I thought Mia was lucky to only have to tackle gym class. I, on the other hand, was forced to put my lack of skills to the test after school as well, in the form of softball.
I dreaded going on the field every day. I dreaded the missed catches and the embarrassing swings. Therefore, when I read Noah Berlatsky’s Atlantic article “Teaching Kids to Quit,” about letting kids drop after-school activities they didn’t want to do anymore, my initial reaction was, “Yes! Tell parents it’s okay for their children to ditch their unwanted sport/hobby/club.”
According to Berlatsky, parents tend to discourage kids from giving up on things just because they are bored or they don’t like it anymore. This is because our society values and encourages perseverance. However, Berlatsky writes, there are plenty of opportunities for kids to learn about perseverance without forcing them to continue doing something they aren’t enjoying. Everyone’s childhood is hard in some way already, and there is no need to purposely add more difficulty into the mix. I agree that we should make our kids’ lives easier instead of harder. I like the idea of giving children more choices in life and allowing them more freedom. Kids who are feeling overwhelmed by activities – Boy/Girl Scouts and music lessons and dance and lacrosse – should be able to make some choices about what they really want to do, especially as they get older. It breaks my heart to see overly tired kids on their way to school in the morning, and I do think kids need some free time.

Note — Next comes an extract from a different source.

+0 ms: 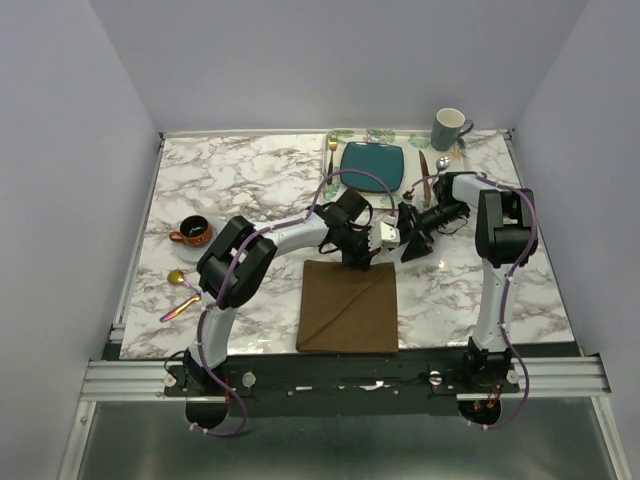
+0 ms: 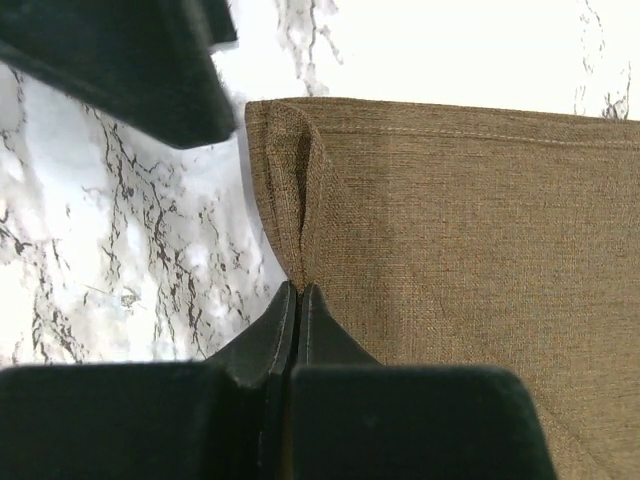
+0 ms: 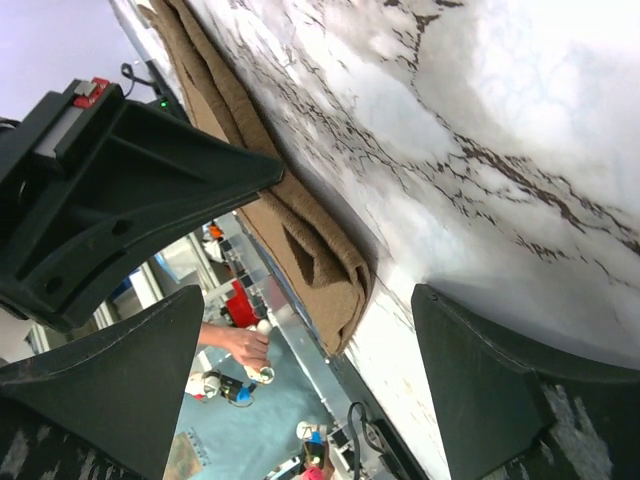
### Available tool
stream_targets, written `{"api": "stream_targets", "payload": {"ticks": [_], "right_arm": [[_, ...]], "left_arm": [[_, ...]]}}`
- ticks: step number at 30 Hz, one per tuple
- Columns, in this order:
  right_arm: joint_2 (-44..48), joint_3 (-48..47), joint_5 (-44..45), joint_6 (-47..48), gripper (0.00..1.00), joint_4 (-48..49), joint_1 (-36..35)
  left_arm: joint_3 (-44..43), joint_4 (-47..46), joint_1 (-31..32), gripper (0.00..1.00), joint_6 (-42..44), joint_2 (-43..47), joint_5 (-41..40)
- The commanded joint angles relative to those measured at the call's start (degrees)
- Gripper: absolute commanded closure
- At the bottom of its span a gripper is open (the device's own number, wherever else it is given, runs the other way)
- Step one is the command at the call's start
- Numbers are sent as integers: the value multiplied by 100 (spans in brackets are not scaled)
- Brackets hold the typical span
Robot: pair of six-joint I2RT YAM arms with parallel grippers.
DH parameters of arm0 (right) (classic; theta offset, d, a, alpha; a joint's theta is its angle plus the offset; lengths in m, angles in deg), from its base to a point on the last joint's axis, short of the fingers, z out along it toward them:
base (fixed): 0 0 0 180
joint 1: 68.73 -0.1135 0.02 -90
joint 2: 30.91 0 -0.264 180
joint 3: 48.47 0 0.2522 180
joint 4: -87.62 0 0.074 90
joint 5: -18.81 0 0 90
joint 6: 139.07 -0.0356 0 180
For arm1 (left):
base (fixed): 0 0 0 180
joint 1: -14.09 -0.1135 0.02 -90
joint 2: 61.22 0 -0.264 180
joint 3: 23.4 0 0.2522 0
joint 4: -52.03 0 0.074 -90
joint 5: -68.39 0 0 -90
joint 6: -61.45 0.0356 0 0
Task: Fold the napkin into a case and place the utensils inside
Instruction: Pick up the upper triangle-folded napkin from the center of the board.
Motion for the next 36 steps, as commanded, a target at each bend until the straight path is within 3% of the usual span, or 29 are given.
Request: {"api": "stream_targets", "payload": {"ticks": [1,14,23,32,36], "right_arm": [[-379,-68,58,420,5,282,-9],[-555,-41,-320,982,8,1,-317],[-344,11,-847,2002,25,-931,-326],[-115,161,-760,2284,27,-1054,-536],[-10,196,-664,2275,34,-984,-563]], "left_arm": [[439,-684,121,100,351,553,-184],[844,-1142,191,100,632,799,-140],[871,-1063,174,100,720,773,-70],[775,-1010,103,100,712,694,27],[731,-940,77,100,703,641,53]]}}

However, parents who do let your kids quit when they get bored may not be doing them any favors. Some kids might need more of a push than others to have a well-rounded schedule. If I had been left to my own devices, I would have probably spent way too much time doing a whole lot of nothing, and childhood is prime time to be doing a variety of things during and outside of school. In fact, as an adult, I regret that I didn’t do more as a kid when I had the flexibility in my schedule. As much as I dragged my feet getting to softball practice, I made friends, got some much needed physical activity, and, yes, learned plenty about perseverance throughout the years. Playing a sport was actually a requirement at my school, and, while I wanted to argue my way out of it the same way I avoided taking a mandatory public speaking class, my parents encouraged me to stick it out by taking things one day at a time and focusing on the positives. Even though I didn’t enjoy actually playing softball, I had to admit I liked getting to travel around the Bay Area and having post-game celebratory snacks with friends. I hope that Berlatsky’s article inspires some parents to relax about their children’s extracurricular activities, and that parents of kids who need some encouragement continue to help them pursue activities outside of the classroom.